[Activity]
What is the number of lines in the data holding the word "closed"? Give that number by itself.

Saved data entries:
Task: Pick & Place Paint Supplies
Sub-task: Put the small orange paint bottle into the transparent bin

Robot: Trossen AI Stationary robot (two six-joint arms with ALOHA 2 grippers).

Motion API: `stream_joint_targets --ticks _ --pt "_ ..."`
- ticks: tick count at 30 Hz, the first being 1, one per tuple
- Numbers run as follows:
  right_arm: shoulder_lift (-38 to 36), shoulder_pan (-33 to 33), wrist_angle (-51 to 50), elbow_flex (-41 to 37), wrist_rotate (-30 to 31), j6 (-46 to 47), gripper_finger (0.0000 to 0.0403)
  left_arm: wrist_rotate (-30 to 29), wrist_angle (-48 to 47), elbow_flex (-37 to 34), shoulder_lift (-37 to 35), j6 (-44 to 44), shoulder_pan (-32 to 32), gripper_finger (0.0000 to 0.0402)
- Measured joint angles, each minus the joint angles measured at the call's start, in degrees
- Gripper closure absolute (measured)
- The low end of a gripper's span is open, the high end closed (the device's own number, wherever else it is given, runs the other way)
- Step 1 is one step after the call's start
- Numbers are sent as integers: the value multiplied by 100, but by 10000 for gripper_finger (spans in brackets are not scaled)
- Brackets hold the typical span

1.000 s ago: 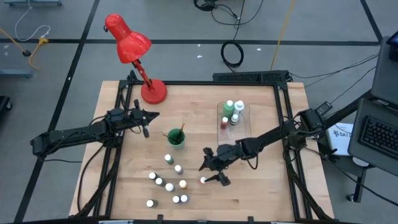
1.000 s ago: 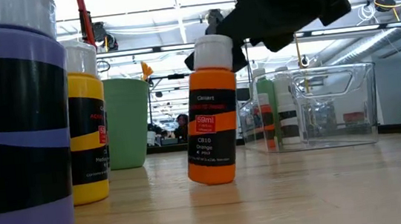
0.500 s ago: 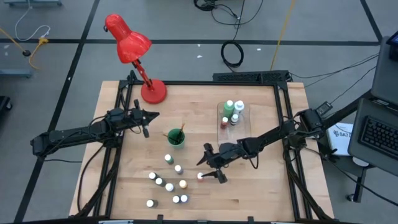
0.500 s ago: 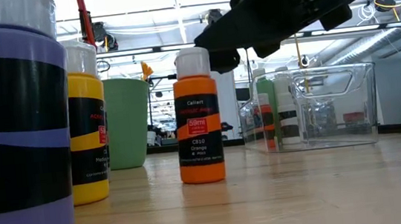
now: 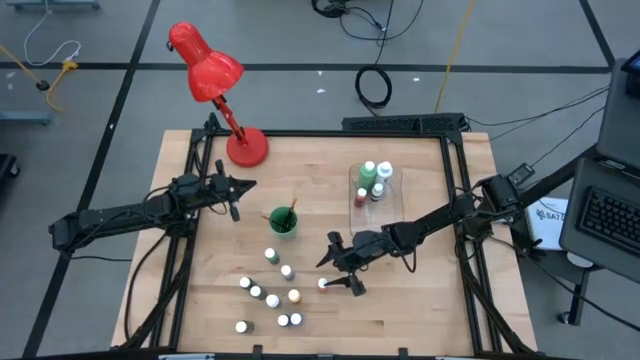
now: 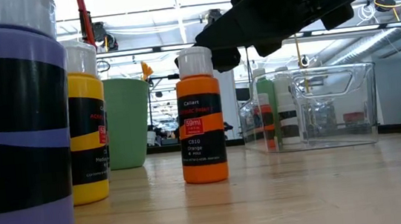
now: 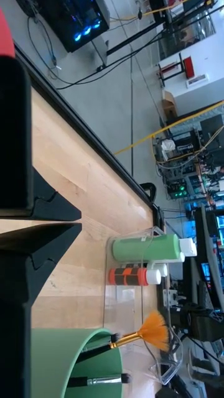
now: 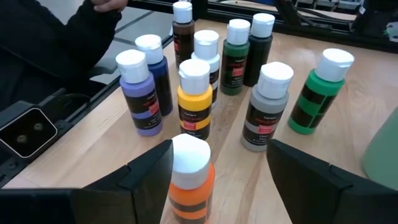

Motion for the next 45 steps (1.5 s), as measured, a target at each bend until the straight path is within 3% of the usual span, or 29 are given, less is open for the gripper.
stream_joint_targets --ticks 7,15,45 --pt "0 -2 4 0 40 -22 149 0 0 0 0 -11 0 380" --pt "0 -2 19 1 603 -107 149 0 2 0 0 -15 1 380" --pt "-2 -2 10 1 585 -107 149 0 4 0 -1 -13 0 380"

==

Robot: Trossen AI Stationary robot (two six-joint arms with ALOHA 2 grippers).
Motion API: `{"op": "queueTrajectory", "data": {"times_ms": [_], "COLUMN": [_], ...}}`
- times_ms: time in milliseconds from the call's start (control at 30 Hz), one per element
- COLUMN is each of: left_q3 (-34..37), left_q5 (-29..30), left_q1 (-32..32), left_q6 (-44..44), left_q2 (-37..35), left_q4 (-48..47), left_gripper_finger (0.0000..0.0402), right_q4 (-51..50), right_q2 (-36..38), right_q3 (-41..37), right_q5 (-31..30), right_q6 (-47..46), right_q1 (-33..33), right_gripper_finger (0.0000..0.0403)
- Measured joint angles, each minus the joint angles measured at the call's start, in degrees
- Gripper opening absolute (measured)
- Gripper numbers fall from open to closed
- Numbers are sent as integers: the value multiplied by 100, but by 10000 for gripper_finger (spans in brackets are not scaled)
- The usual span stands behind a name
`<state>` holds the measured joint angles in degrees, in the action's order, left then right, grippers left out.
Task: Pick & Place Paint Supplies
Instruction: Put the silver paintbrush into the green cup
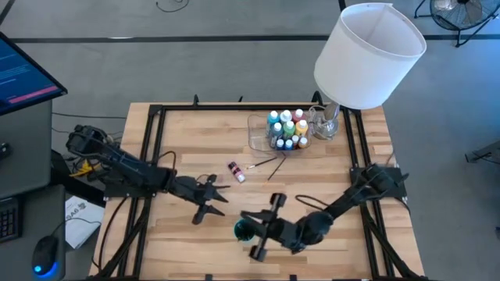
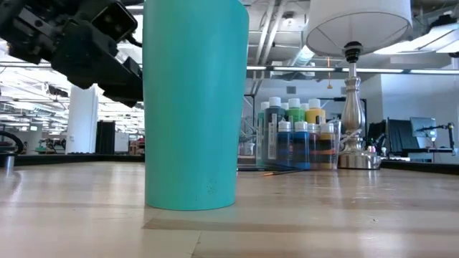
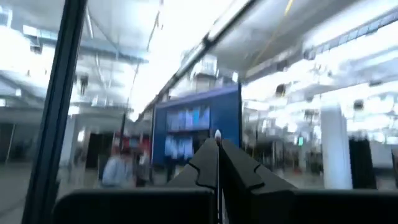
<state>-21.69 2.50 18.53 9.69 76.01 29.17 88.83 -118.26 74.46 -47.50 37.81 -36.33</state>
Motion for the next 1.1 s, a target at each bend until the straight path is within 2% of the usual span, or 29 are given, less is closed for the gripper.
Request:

[Task result]
3